* **Exercise data**
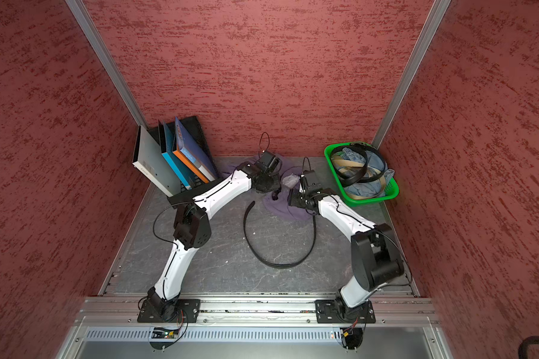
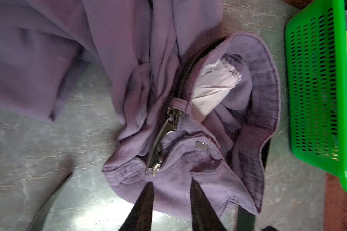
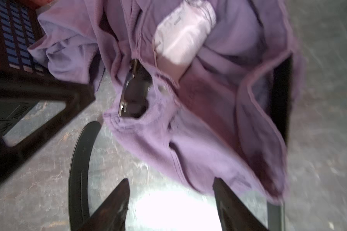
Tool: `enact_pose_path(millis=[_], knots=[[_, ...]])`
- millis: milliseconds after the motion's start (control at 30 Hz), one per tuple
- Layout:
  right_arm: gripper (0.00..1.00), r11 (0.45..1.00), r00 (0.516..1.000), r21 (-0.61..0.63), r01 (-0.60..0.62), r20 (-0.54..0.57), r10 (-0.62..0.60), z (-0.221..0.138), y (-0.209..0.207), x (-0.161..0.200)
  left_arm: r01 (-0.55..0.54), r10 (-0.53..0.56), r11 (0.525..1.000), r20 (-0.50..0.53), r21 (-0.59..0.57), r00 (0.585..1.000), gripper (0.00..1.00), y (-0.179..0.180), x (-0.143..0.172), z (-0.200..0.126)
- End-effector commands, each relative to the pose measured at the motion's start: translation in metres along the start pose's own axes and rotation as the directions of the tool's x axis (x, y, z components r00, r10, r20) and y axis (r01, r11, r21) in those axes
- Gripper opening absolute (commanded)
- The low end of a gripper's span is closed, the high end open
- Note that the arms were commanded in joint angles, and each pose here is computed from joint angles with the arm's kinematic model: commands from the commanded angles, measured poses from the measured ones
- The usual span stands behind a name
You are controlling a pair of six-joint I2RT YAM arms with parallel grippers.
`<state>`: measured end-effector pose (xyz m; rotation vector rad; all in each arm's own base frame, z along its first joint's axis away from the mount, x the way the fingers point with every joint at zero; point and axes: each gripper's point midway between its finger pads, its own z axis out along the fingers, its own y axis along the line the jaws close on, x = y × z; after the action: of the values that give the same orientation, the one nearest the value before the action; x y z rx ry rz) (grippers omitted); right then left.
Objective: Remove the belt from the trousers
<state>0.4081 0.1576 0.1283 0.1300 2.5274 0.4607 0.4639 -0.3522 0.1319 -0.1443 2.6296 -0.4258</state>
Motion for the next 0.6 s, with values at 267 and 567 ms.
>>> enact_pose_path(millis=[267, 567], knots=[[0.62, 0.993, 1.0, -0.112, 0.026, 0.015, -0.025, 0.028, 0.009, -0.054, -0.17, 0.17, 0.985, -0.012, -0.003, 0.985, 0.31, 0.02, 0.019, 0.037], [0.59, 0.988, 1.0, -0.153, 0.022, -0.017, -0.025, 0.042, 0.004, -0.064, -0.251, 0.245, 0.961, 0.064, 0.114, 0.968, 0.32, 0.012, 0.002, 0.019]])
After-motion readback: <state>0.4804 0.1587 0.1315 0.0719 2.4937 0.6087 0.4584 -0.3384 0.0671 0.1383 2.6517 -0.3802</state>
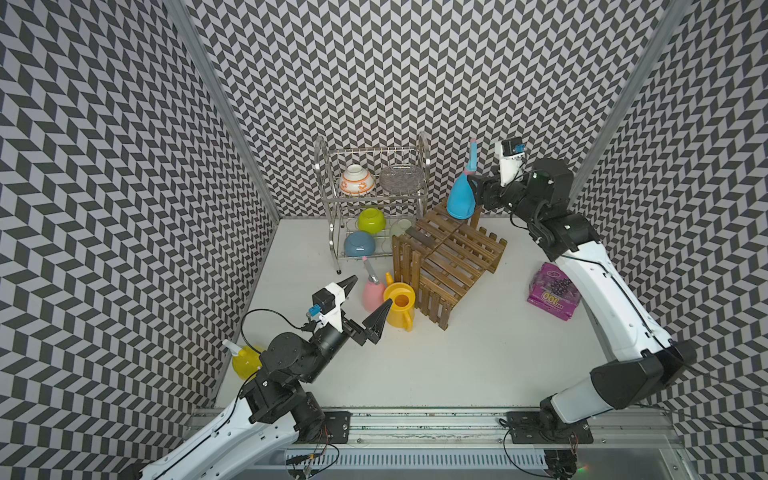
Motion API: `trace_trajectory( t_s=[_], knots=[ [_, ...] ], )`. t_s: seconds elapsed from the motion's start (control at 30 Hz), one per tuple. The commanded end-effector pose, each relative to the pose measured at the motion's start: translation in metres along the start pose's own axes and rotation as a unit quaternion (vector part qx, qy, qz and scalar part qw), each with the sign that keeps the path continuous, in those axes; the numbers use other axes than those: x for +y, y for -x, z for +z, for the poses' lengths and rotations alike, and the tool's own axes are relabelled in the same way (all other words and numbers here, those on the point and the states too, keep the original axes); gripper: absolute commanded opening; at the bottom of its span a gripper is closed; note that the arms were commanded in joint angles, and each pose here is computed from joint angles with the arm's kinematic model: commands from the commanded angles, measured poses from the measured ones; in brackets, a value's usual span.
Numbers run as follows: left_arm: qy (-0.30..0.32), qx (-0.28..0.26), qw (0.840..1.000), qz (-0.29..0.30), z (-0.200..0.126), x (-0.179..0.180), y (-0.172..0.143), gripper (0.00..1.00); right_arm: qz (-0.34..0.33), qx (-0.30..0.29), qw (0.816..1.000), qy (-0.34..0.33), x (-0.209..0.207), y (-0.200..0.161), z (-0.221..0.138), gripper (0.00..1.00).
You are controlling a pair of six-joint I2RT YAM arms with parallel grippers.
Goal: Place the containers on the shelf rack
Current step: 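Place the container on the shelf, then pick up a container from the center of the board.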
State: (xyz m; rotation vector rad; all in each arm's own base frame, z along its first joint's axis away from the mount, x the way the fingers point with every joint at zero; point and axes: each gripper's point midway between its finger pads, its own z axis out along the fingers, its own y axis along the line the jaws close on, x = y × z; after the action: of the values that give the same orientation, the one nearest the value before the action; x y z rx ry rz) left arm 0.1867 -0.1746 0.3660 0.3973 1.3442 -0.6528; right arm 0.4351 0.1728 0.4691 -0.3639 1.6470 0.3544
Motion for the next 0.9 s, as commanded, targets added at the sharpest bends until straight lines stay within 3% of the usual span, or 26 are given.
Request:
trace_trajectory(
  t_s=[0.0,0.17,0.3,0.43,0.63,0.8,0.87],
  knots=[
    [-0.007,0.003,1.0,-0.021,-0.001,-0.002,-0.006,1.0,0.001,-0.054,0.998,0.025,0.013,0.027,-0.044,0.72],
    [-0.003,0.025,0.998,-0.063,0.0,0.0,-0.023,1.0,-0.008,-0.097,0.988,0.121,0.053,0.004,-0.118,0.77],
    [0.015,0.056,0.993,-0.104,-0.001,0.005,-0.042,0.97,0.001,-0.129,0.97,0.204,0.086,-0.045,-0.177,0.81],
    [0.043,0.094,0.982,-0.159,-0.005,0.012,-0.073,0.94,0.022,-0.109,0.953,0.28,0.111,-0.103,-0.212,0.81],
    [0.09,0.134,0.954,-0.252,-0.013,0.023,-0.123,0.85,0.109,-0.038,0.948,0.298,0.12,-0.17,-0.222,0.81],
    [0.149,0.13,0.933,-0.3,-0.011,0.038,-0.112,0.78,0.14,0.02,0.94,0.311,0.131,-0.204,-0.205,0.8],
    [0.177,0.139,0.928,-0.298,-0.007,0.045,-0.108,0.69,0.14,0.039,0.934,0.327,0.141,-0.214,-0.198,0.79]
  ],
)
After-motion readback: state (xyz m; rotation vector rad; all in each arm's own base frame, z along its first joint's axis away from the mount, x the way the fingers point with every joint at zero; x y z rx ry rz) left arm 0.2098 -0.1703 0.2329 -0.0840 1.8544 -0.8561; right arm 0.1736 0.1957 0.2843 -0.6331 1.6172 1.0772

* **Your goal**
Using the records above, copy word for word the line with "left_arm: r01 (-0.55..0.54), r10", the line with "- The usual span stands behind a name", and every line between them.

* **Answer for the task**
  left_arm: r01 (-0.55..0.54), r10 (-0.53..0.56), r11 (0.525..1.000), r20 (-0.50..0.53), r21 (-0.59..0.57), r00 (0.585..1.000), gripper (0.00..1.00), y (-0.179..0.180), x (-0.143..0.172), z (-0.200..0.126)
- End-effector commands, each relative to the pose measured at the motion's start: translation in metres along the start pose's own axes and rotation as the directions of the tool's x axis (x, y, z components r00, r10, r20) and y axis (r01, r11, r21) in those axes
- Gripper opening absolute (commanded)
- The low end of a gripper's span is closed, the high end open
- Note that the arms were commanded in joint angles, and each pose here is computed from joint angles with the arm's kinematic model: commands from the commanded angles, measured poses from the measured ones
- The usual span stands behind a name

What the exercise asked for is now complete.